By Celani Sikhakhane
ANC President Cyril Ramaphosa says the severe decline of the ANC in KwaZulu-Natal was a major setback for the organisation in the 29 May general elections.
Ramaphosa was speaking at the party’s six-day National Working Committee meeting on Sunday afternoon in Pietermaritzburg.
The committee meeting started with a three-day meeting of the National Executive Committee.
“As we always say, these elections were a setback, particularly here in KwaZulu-Natal, because we declined massively. We still have a live organisation here, and our objective in coming here is to talk to the leadership of the ANC both at provincial and regional level, as well as branch level. It is a whole effort in doing a proper analysis and review so that the ANC can be renewed,” said Ramaphosa.

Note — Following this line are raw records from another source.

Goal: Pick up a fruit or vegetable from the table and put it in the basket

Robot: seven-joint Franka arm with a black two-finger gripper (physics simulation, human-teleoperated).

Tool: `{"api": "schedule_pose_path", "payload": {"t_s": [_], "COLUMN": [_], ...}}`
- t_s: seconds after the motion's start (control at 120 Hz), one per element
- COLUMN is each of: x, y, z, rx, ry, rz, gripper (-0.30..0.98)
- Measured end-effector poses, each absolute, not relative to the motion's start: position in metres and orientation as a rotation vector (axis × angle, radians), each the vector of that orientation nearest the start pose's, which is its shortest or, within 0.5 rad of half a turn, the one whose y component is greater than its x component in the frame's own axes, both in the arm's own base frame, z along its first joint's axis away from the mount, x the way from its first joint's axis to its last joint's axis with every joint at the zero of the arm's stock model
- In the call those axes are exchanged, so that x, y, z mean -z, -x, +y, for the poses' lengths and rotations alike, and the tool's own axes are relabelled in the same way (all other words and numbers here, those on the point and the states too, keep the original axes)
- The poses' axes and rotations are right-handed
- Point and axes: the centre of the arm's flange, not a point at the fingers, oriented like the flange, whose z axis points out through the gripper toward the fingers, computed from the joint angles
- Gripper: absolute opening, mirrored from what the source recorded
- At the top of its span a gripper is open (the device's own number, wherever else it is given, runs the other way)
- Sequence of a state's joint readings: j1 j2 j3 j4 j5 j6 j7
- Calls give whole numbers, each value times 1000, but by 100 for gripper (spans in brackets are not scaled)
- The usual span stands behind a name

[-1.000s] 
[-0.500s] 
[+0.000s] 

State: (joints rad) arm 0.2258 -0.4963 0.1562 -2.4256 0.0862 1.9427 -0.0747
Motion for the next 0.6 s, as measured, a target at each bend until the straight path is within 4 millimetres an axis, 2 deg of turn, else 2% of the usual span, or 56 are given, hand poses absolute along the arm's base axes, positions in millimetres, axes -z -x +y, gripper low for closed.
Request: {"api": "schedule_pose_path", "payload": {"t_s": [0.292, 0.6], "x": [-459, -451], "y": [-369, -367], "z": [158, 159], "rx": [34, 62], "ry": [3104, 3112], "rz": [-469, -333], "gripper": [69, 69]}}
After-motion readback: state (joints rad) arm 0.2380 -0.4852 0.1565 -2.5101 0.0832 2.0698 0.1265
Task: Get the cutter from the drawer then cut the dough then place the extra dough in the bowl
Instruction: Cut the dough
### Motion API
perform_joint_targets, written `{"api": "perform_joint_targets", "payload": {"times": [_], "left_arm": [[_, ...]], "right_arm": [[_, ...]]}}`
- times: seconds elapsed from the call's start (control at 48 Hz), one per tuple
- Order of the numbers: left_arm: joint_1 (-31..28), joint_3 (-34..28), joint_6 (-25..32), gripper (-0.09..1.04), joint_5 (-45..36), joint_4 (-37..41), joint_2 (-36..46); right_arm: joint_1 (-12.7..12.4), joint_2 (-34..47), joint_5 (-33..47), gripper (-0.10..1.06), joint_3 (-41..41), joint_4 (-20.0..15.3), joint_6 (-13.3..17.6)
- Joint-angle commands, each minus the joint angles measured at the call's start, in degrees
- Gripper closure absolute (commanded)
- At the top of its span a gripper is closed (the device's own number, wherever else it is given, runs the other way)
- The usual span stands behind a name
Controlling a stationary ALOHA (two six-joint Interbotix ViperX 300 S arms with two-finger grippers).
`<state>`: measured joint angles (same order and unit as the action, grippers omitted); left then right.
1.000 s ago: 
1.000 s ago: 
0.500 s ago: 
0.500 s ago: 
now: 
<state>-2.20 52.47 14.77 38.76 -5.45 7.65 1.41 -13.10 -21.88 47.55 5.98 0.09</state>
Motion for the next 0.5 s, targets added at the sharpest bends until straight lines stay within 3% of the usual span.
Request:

He said the party wants the ANC in KZN to be renewed and strengthened so that it can execute the tasks encoded in their manifesto.Ramaphosa says they are visiting all 11 regions in KZN to meet branch members to find a lasting solution.
The NWC’s visit caused panic in many regions, including among provincial leaders who feared that they might be disbanded.
The eThekwini region is one of these as it fought with the province last month after the proposal that it should be disbanded.
Scrolla.africa has obtained the names of leaders who will reportedly replace the eThekwini regional leadership if the provincial proposal passes muster at the NWC. Other regions are also going to make their input on how the ANC could be saved in KZN, and give reasons for its dramatic decline to 17%.
ANC provincial chairperson Siboniso Duma says the national leadership spent six days – three with the NEC and another three days with the NWC – looking at the contributing factors that led to the decline of the organisation in the province.
He said they have only 16 months left before the local government elections, so they want to make sure that service delivery is not compromised.
“KwaZulu-Natal is among the biggest ANC provinces, so we must delve deeper and check what the contributing factors were that led us to have a setback in getting only 40% nationally and 17% in the province of KwaZulu-Natal,” Duma explained.
Pictured above: ANC President Cyril Ramaphosa and KZN ANC chairperson Siboniso Duma.